You focus on all the negatives , in your opinion, of being a state union worker but clearly you must also enjoy the benefits and that is why you stay employed as a union worker.

If the state and nation embraces right to work and the SCOTUS makes collective bargaining illegal well guess what you won’t have to pay for those pizza parties anymore but your current position, and seniority could disappear over night.

You could be offered the same position, or not, at a much lower pay, with completely different benefits and if you earned a pension that would surely be in doubt.

Workers pay, after adjusting for cost of living is 3-5 % less than states without RTW.

Also the data suggests that RTW states have higher rates of uninsured workers, as well as poverty, which is a another form of corporate welfare.

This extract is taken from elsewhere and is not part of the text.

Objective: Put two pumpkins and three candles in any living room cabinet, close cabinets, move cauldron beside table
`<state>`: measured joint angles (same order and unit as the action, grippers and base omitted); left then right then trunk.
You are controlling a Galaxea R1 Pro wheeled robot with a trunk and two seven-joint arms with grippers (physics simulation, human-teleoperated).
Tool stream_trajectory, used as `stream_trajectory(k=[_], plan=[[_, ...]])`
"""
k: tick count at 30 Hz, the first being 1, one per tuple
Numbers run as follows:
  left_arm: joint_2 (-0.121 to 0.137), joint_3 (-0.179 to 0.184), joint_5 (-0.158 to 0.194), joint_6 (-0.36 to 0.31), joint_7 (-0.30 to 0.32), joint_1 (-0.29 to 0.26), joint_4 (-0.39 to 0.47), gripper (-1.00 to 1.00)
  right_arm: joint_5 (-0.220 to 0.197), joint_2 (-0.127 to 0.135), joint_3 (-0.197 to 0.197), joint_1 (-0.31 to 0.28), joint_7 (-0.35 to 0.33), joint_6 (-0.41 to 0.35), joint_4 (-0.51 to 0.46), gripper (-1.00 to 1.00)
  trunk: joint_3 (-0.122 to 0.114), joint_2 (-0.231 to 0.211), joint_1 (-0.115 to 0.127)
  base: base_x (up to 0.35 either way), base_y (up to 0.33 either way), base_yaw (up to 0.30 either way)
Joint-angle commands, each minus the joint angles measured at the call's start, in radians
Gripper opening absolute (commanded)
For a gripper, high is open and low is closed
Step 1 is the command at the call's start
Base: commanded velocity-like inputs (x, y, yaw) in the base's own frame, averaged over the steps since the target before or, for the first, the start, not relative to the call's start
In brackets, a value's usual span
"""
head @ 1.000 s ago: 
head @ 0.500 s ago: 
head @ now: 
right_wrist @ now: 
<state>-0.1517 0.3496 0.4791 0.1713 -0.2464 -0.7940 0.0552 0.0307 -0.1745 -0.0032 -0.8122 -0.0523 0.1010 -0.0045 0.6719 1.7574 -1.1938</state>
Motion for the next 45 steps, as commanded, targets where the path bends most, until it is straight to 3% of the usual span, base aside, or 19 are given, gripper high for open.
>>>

RTW removes this cost off the books of business and places back in the laps of tax payers.

Basically RTW is a special interest driven by big business and the plutocracy.

It will lower the bar plain and simple for all workers and once it occurred it would takes years or even decades to reverse the negative effects for the middle class.

posted by: THREEFIFTHS | August 21, 2014  9:42pm

Ten thousand times has the labor movement stumbled and bruised itself. We have been enjoined by the courts, assaulted by thugs, charged by the militia, traduced by the press, frowned upon in public opinion, and deceived by politicians. ‘But notwithstanding all this and all these, labor is today the most vital and potential power this planet has ever known, and its historic mission is as certain of ultimate realization as is the setting of the sun.